Determine how many lines in the records hold "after", then give that number by itself.

Items from a data source
-=-=-
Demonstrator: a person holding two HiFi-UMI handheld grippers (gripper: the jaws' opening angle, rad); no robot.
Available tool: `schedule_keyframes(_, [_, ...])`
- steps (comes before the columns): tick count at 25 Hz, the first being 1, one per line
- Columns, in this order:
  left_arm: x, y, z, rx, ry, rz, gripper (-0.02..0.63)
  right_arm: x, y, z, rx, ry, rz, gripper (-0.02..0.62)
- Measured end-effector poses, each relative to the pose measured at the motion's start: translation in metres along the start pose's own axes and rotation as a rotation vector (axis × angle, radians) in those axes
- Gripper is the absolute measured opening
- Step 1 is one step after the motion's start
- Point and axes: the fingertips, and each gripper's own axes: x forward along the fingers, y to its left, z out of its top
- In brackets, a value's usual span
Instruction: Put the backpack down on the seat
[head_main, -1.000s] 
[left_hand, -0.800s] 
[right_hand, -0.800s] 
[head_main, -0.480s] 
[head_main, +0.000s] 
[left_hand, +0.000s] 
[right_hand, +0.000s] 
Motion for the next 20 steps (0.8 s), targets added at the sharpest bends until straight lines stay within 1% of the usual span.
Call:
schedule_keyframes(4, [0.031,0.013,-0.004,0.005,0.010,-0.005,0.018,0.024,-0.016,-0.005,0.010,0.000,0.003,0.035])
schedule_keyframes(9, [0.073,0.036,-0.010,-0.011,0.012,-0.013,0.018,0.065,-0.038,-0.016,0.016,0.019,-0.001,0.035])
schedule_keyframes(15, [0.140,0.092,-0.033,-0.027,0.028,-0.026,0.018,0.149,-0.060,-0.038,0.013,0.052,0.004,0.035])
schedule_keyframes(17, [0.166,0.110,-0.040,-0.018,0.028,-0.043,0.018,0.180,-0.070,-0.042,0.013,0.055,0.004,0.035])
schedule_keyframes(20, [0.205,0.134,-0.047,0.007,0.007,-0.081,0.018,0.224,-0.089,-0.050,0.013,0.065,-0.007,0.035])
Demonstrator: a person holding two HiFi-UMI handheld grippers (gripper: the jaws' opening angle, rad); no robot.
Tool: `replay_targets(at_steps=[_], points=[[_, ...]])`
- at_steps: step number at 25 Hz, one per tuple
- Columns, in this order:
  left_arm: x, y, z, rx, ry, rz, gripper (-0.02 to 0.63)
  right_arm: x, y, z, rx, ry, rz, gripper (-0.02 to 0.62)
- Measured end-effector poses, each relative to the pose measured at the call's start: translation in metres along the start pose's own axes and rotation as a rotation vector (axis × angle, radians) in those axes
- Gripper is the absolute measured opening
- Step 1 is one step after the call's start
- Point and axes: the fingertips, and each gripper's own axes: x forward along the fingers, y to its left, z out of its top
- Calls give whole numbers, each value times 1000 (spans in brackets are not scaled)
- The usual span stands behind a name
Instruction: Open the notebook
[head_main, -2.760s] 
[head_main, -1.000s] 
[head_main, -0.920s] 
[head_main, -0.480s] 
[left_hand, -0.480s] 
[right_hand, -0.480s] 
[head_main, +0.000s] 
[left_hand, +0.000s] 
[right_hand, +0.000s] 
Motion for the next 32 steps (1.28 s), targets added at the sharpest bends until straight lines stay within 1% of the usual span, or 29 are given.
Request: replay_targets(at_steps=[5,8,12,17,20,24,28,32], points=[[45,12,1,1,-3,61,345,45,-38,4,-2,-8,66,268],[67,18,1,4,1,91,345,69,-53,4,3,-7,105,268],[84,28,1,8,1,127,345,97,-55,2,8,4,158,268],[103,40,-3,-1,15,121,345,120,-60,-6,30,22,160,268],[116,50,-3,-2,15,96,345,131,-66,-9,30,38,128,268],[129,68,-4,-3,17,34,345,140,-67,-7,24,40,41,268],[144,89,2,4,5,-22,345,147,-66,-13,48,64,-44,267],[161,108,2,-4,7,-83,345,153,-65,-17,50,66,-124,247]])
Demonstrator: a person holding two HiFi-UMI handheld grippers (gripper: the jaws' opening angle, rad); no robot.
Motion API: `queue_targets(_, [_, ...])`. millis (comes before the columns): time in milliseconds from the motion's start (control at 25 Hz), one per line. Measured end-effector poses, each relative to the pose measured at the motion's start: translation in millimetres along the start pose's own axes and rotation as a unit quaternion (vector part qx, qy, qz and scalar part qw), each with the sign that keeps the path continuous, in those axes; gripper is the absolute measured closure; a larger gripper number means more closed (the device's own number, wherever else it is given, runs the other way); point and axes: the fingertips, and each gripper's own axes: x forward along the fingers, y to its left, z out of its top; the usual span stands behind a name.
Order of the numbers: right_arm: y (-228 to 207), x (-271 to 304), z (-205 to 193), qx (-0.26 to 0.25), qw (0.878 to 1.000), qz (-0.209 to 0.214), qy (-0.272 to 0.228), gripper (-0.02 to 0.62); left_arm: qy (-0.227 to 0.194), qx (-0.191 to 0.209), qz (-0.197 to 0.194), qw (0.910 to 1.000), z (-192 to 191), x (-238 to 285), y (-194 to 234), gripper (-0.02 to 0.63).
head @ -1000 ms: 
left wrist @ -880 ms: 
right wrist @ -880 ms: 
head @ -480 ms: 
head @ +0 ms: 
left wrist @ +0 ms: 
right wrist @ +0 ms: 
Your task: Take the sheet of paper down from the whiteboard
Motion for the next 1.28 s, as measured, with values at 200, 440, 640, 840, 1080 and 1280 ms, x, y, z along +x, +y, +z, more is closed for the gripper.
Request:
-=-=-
* [RESULT] 2